* _What to work on_
Filter the listing below, please, and copy only the lines with the word "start".

* _Stored data_
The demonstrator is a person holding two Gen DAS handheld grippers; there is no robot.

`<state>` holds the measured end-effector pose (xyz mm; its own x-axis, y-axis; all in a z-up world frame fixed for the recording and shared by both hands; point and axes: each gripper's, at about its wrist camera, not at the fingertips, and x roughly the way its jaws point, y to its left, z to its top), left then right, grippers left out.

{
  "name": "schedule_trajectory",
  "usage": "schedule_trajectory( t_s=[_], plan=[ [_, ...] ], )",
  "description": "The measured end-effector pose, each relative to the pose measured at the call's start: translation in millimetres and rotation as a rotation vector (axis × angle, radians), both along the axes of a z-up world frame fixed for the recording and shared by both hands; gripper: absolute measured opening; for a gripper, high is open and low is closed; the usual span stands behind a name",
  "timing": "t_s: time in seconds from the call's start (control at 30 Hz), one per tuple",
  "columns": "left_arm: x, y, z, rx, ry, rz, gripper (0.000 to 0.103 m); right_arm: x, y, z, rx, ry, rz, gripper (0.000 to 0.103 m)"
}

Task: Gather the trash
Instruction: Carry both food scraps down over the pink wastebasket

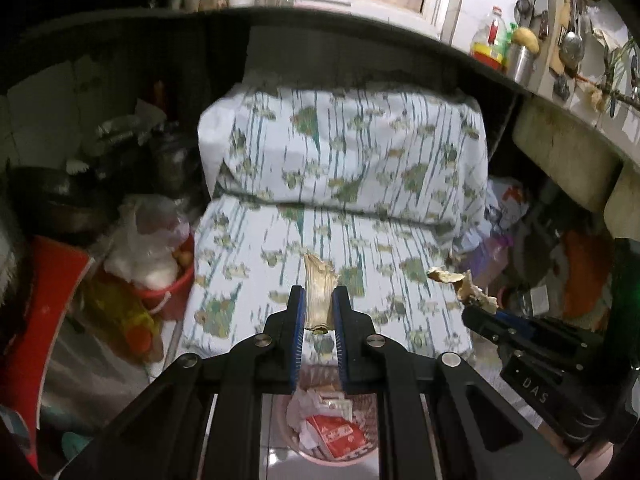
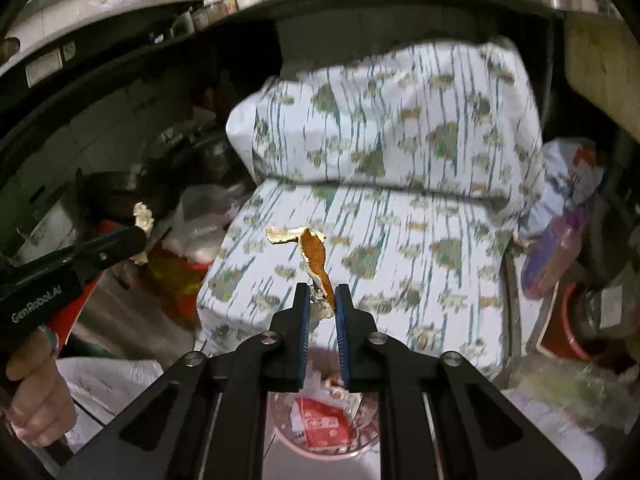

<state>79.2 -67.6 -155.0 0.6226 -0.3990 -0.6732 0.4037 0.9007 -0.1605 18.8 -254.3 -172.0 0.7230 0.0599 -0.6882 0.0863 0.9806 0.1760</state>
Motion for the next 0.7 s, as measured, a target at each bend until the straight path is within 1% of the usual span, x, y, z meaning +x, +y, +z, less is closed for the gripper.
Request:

* _Solution_
  "description": "The measured end-effector pose, each relative to the pose measured at the call's start: translation in millimetres and rotation as a rotation vector (axis × angle, radians), both along the axes of a z-up world frame fixed for the recording and shared by both hands; gripper: absolute measured opening; for a gripper, high is open and low is closed; the usual span stands behind a name",
  "timing": "t_s: time in seconds from the call's start (control at 30 Hz), one per tuple",

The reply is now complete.